Whenever a line in the listing contains "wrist", copy that line.

##############################

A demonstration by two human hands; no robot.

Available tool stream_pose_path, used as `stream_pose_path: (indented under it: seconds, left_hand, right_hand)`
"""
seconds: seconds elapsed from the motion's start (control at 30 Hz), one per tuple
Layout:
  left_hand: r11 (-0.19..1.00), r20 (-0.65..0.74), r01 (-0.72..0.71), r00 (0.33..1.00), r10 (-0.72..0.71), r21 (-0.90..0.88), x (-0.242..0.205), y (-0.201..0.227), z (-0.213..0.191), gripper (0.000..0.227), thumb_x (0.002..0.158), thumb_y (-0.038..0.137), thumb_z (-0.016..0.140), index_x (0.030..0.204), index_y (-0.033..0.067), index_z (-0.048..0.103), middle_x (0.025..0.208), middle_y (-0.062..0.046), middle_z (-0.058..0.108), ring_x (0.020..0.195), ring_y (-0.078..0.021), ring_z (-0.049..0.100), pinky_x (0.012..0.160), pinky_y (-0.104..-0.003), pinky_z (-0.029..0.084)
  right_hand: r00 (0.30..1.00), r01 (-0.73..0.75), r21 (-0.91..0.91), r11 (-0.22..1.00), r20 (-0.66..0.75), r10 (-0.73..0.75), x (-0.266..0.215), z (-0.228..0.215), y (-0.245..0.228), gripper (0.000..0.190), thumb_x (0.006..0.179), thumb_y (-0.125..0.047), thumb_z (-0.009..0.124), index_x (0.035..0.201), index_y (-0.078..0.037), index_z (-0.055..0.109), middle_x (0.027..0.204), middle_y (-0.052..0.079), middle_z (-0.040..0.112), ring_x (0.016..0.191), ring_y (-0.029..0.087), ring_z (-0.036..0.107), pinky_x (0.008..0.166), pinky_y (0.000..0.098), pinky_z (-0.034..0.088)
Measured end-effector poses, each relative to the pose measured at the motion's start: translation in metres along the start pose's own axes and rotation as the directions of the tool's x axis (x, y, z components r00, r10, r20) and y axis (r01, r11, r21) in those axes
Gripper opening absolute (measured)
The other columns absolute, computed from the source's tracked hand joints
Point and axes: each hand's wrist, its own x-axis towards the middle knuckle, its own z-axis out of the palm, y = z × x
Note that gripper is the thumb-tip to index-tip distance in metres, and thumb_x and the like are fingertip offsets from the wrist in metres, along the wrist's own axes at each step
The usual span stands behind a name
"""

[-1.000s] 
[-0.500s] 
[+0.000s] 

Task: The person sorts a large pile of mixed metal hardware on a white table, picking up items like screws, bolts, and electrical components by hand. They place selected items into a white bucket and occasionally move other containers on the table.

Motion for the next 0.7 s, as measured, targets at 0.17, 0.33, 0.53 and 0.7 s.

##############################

▶ **REPLY TO THE EXERCISE**
Point and axes: each hand's wrist, its own x-axis towards the middle knuckle, its own z-axis out of the palm, y = z × x
Note that gripper is the thumb-tip to index-tip distance in metres, and thumb_x and the like are fingertip offsets from the wrist in metres, along the wrist's own axes at each step

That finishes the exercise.